In the above section, we set up a BigQuery client and specify read options to reflect the relevant columns that need to be read. Ensure that you replace the projectId variable with your correct one. We then build a session and configure Arrow as the schema for reading. BigQuery also supports the Avro schema for reading. Arrow and Avro are two schemas that are generally used in processing columnar workloads. 

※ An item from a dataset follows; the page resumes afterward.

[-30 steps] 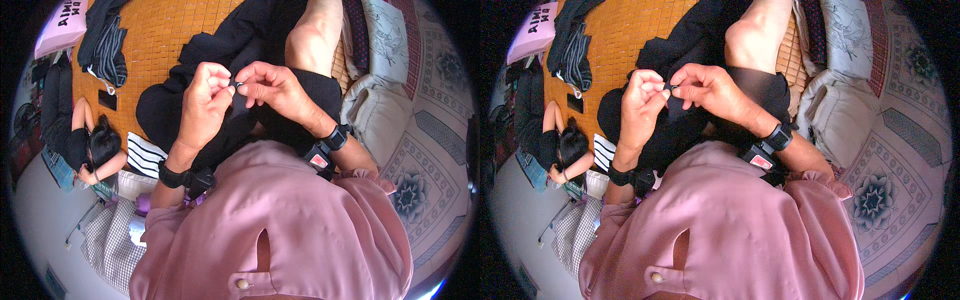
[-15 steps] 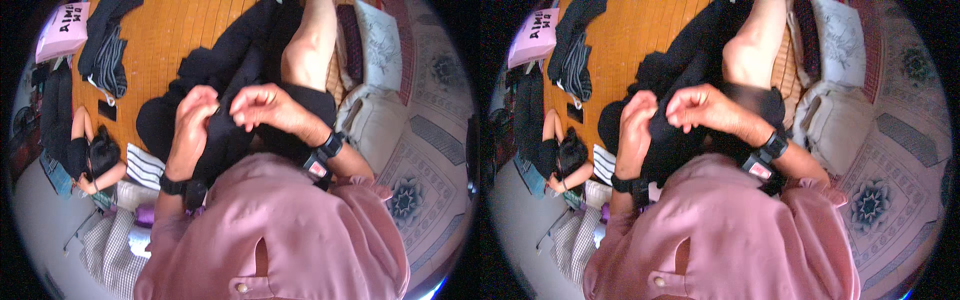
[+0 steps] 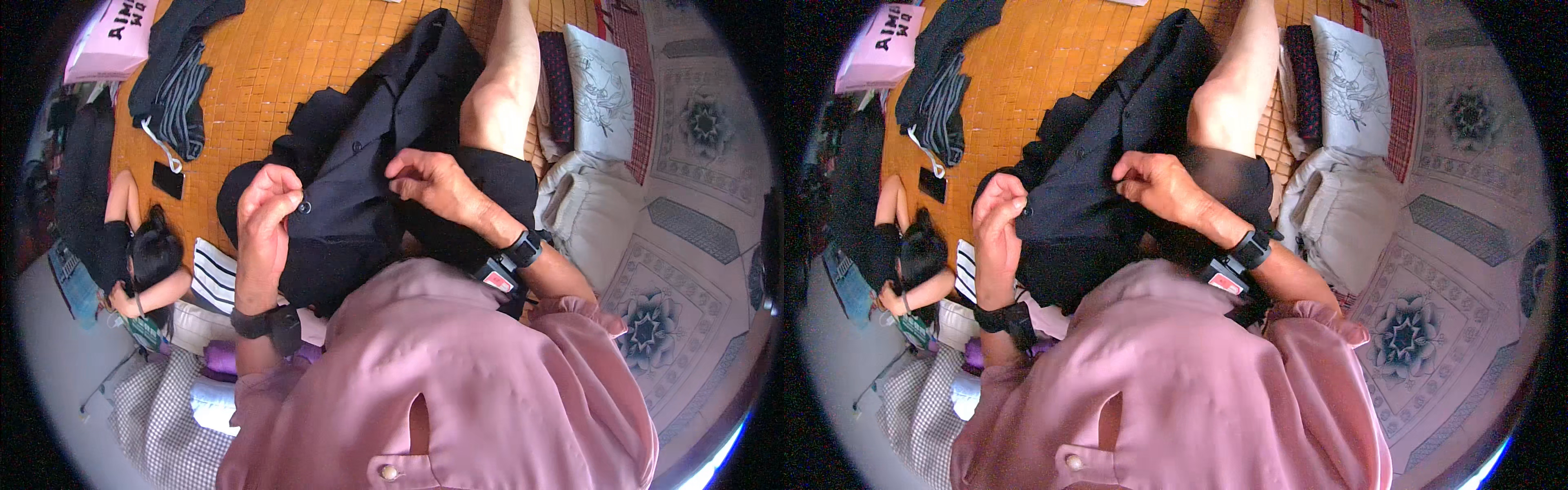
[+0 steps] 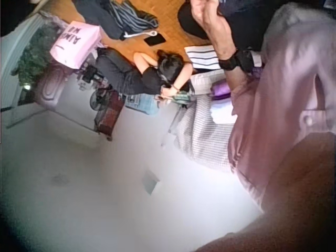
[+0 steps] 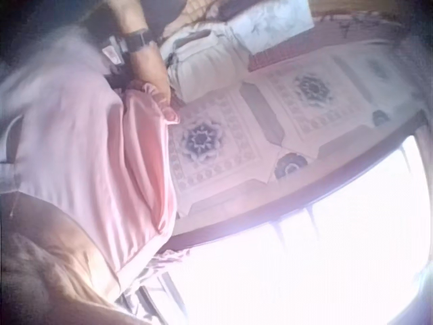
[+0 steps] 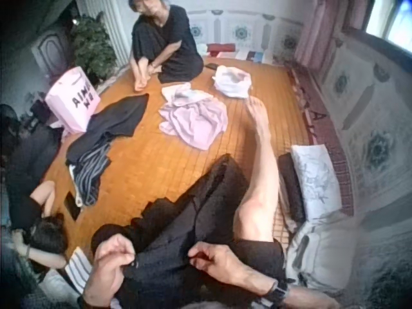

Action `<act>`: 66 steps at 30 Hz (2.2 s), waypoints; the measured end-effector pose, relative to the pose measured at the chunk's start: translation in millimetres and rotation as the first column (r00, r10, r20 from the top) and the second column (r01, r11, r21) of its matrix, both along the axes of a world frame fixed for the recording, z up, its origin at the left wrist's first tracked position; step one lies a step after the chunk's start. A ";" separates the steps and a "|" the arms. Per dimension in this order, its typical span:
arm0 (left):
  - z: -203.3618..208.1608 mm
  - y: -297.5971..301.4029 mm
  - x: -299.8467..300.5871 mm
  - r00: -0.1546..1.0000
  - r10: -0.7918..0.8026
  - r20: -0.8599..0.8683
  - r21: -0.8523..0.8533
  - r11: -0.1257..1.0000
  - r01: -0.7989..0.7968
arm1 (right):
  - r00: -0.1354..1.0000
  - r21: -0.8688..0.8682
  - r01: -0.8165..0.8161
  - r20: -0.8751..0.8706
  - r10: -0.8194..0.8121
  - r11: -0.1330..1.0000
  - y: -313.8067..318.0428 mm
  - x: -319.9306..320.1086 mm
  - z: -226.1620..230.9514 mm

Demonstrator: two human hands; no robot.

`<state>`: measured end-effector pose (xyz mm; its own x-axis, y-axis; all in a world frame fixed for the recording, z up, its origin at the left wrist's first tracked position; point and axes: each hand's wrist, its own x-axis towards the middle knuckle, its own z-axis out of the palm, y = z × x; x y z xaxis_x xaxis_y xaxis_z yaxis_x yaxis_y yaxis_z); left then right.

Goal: The person buttons a black shirt by hand while sitting on a floor mat.

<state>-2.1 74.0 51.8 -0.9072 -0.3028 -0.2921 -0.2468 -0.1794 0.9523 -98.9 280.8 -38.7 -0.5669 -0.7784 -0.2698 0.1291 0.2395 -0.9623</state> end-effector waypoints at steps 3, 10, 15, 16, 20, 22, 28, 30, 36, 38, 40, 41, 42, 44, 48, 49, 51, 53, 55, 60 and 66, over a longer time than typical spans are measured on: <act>4.8 -5.8 7.9 1.000 -0.016 -0.012 -0.018 1.000 0.015 | 0.988 -0.132 0.138 0.082 -0.127 0.982 5.2 -7.2 9.6; 22.0 -22.8 39.8 0.996 -0.012 -0.090 -0.057 0.998 0.007 | 0.434 0.136 -0.148 -0.881 0.188 0.980 -34.4 -70.3 40.1; 31.3 -29.5 61.7 0.998 0.041 -0.047 -0.134 0.990 -0.047 | 0.262 0.648 -0.293 -0.652 0.711 0.703 -54.1 -116.1 13.3; 26.7 -35.0 66.5 0.999 0.015 -0.045 -0.193 0.981 -0.024 | 0.343 0.561 -0.363 -0.662 0.666 0.744 -48.1 -133.5 10.5; 0.5 -35.7 98.8 0.994 0.045 0.100 -0.230 0.973 -0.021 | 0.278 0.517 -0.198 -0.785 0.553 0.833 -42.8 -126.9 66.9; -13.1 -22.7 99.4 0.999 -0.028 0.035 -0.174 0.984 0.034 | 0.331 0.553 -0.066 -0.773 0.541 0.831 -38.8 -126.9 83.8; -18.1 -4.0 48.8 0.997 -0.057 -0.043 -0.199 0.979 0.048 | 0.264 0.370 0.168 -0.910 0.320 0.914 -28.1 -160.9 129.6; -22.2 3.7 33.3 0.996 -0.088 -0.025 -0.181 0.980 0.082 | 0.202 0.163 0.182 -0.971 0.125 0.970 -19.7 -167.7 134.4; -76.3 19.8 -3.1 0.990 -0.098 0.105 -0.052 0.993 0.103 | 0.490 -0.114 0.388 -0.815 -0.309 0.915 -21.3 -122.0 75.8; -88.1 20.9 -8.2 0.978 -0.011 0.209 -0.070 0.997 0.027 | 0.823 -0.095 0.235 -0.509 -0.250 0.967 -19.8 -78.7 33.2; -94.1 18.8 -8.2 0.976 0.001 0.218 -0.088 0.996 0.018 | 0.990 -0.053 0.080 -0.116 -0.085 0.995 -15.9 -36.4 -2.9; -97.3 17.7 -8.6 0.977 0.021 0.211 -0.103 0.995 0.001 | 0.994 -0.020 0.062 -0.084 -0.063 0.998 -14.2 -19.5 -13.4; -96.1 16.9 -8.4 0.975 0.019 0.223 -0.111 0.994 0.006 | 0.987 -0.025 0.105 -0.121 -0.107 0.994 -15.3 -6.7 -21.2; -89.9 19.6 -7.4 0.976 0.020 0.217 0.028 0.999 -0.027 | 0.990 -0.035 0.109 0.096 -0.105 0.993 -17.0 3.5 -31.3; -89.4 28.8 -5.9 0.968 -0.021 0.249 0.030 0.999 0.014 | 0.975 -0.139 0.158 0.179 -0.132 0.978 -25.2 6.7 -40.5; -89.4 32.3 -7.6 0.966 -0.019 0.258 0.025 1.000 0.013 | 0.973 -0.142 0.159 0.189 -0.131 0.977 -25.3 5.8 -40.4; -85.1 39.4 -8.5 0.977 -0.009 0.214 0.020 1.000 0.005 | 0.957 -0.126 0.175 0.253 -0.139 0.976 -26.9 6.1 -32.9; -84.6 43.4 -12.5 0.974 -0.018 0.227 0.006 1.000 0.017 | 0.922 -0.157 0.203 0.362 -0.135 0.966 -24.4 9.3 -33.4; -80.3 47.7 -16.6 0.978 -0.058 0.201 -0.048 0.996 0.069 | 0.905 -0.107 0.150 0.414 -0.093 0.983 -19.3 12.9 -33.7; -80.0 50.0 -13.5 0.973 -0.029 0.231 -0.089 0.995 0.051 | 0.848 -0.057 0.215 0.507 -0.157 0.975 -18.2 19.4 -42.0; -77.1 34.3 -4.0 0.973 -0.098 0.211 -0.559 0.804 0.202 | 0.632 -0.066 0.421 0.737 -0.240 0.905 -17.6 22.8 -38.2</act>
<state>-6.0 108.2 -25.2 -0.9099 -0.3260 -0.2565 -0.3858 0.4382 0.8118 -76.1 263.2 -76.9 -0.5097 -0.6632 -0.5481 0.8090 -0.1526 -0.5677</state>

  • The next part is to build the session, create a list of column names for the schema of the table, fetch available streams in BigQuery, read from the first stream, and then deserialize what is read from BigQuery using the column list. 
ReadSession session = client.createReadSession(builder.build());
  	// Setup a simple reader and start a read session.
  	ArrowSchema arrowSchema = session.getArrowSchema();
  	Schema schema =
      	MessageSerializer.deserializeSchema(
          	new ReadChannel(
              	new ByteArrayReadableSeekableByteChannel(
                  	arrowSchema.getSerializedSchema().toByteArray())));
  	Preconditions.checkNotNull(schema);
  	List<FieldVector> vectors = new ArrayList<>();
  	for (Field field : schema.getFields()) {
    	vectors.add(field.createVector(allocator));
  	}
  	VectorSchemaRoot root = new VectorSchemaRoot(vectors);
  	VectorLoader loader = new VectorLoader(root);
 	 

    	Preconditions.checkState(session.getStreamsCount() > 0);

    	// Use the first stream to perform reading.
    	String streamName = session.getStreams(0).getName();

    	ReadRowsRequest rowsRequest =
        	ReadRowsRequest.newBuilder().setReadStream(streamName).build();

    	ServerStream<ReadRowsResponse> stream = client.readRowsCallable().call(rowsRequest);
    	for (ReadRowsResponse response : stream) {
      	Preconditions.checkState(response.hasArrowRecordBatch());
      	org.apache.arrow.vector.ipc.message.ArrowRecordBatch deserializedBatch =
      	MessageSerializer.deserializeRecordBatch(
          	new ReadChannel(
              	new ByteArrayReadableSeekableByteChannel(
           			   response.getArrowRecordBatch().getSerializedRecordBatch().toByteArray())),
          	allocator);

      	loader.load(deserializedBatch);
deserializedBatch.close();
      	System.out.println(root.contentToTSVString());
  	  	root.clear();	 
   	 
  	}
	}
  }
}

The columnar nature of BigQuery means there is a bit of complexity in dealing with the schema to make the reads more efficient. BufferAllocator, VectorLoader, and VectorSchemaRoot are utility classes that are required to handle complexities around the ArrowSchema.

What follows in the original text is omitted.